■ **Exercise objective**
Could you please return each line of the data that has the word "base"?
══ Working data
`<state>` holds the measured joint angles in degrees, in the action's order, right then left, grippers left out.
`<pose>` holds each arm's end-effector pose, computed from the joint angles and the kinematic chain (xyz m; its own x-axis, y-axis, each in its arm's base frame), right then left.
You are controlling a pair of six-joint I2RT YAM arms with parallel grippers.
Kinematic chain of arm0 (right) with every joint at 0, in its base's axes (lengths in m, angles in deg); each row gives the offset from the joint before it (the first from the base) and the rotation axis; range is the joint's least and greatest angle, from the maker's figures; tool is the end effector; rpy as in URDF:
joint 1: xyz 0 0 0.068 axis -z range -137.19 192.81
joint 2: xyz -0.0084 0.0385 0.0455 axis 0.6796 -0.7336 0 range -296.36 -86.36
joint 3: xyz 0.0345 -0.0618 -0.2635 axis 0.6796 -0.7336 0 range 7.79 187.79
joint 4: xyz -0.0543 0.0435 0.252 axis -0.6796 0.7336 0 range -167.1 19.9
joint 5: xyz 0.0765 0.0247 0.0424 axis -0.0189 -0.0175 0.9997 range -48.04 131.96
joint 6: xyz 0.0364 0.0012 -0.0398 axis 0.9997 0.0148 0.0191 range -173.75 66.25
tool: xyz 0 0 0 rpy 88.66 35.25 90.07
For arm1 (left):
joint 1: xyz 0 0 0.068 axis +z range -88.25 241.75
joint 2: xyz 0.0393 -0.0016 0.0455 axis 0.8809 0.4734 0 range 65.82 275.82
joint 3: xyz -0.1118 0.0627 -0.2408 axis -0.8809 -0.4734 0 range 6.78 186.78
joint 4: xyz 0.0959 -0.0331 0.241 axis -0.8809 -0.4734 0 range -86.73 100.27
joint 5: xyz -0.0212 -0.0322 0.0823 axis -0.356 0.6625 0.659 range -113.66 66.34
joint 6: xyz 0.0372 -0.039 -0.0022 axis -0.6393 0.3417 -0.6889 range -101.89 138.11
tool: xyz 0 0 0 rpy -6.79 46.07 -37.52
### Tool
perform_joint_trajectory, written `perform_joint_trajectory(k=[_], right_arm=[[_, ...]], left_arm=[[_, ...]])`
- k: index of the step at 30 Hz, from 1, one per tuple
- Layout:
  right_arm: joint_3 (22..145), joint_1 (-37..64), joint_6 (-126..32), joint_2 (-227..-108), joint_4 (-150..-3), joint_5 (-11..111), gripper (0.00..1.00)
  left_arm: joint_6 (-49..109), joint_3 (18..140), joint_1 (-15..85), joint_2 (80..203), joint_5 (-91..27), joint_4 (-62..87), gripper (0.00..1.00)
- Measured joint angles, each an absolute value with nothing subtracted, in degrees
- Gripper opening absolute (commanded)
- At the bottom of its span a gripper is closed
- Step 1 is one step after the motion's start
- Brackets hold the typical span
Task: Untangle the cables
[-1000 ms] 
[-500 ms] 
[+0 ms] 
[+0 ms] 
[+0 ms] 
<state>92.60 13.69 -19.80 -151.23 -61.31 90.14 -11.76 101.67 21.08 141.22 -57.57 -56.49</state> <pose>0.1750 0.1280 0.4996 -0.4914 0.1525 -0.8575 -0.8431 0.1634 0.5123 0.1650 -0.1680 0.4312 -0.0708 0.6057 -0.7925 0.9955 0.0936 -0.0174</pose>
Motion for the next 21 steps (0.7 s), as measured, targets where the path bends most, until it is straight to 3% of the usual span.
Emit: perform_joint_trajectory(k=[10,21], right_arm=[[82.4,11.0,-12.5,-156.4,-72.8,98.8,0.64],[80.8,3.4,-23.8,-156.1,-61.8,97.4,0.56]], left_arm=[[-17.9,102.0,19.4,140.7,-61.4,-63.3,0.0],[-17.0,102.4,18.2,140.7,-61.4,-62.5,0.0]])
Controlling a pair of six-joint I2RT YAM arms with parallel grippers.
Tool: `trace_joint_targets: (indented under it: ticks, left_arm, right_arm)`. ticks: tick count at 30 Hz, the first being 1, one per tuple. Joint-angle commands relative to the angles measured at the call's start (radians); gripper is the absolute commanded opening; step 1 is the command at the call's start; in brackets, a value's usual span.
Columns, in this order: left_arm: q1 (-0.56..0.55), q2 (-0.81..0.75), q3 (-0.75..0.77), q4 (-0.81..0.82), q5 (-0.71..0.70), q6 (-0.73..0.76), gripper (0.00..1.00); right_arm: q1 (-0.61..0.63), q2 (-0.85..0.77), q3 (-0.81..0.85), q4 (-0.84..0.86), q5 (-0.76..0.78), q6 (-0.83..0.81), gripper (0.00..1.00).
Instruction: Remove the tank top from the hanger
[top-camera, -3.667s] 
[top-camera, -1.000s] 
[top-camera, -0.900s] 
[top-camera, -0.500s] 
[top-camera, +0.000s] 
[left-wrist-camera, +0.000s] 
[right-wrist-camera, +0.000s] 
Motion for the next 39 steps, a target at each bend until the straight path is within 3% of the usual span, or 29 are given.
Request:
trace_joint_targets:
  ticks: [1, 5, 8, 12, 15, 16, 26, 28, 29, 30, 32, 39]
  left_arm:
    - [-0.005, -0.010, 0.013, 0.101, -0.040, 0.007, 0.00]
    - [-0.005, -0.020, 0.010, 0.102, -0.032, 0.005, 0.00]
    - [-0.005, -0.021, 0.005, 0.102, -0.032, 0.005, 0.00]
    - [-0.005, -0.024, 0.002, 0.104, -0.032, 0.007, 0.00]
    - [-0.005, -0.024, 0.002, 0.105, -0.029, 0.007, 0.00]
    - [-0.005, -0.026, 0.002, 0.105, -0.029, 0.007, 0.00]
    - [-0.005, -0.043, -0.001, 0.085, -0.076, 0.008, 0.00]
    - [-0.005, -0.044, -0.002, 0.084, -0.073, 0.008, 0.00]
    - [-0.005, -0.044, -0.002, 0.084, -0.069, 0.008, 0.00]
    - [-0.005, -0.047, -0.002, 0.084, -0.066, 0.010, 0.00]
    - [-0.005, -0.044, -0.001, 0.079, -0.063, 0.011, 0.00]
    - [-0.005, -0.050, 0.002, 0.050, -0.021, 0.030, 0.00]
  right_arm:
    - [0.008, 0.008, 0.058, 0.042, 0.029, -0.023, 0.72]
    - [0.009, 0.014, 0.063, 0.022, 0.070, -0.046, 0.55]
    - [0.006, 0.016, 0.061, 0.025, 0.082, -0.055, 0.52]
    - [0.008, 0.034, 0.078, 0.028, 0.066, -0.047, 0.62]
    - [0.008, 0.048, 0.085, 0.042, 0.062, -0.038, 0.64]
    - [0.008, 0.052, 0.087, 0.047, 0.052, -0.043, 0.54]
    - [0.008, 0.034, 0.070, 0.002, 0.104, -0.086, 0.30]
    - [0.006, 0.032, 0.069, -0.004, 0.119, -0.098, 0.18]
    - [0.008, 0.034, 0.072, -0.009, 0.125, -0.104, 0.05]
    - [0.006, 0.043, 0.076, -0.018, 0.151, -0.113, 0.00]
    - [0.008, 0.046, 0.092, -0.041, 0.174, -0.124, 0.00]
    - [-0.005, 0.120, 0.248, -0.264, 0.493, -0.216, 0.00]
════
■ **Written response**
`<pose>` holds each arm's end-effector pose, computed from the joint angles and the kinematic chain (xyz m; its own x-axis, y-axis, each in its arm's base frame), right then left.
Kinematic chain of arm0 (right) with every joint at 0, in its base's axes (lengths in m, angles in deg); each row gives the offset from the joint before it (the first from the base) and the rotation axis; range is the joint's least and greatest angle, from the maker's figures; tool is the end effector; rpy as in URDF:

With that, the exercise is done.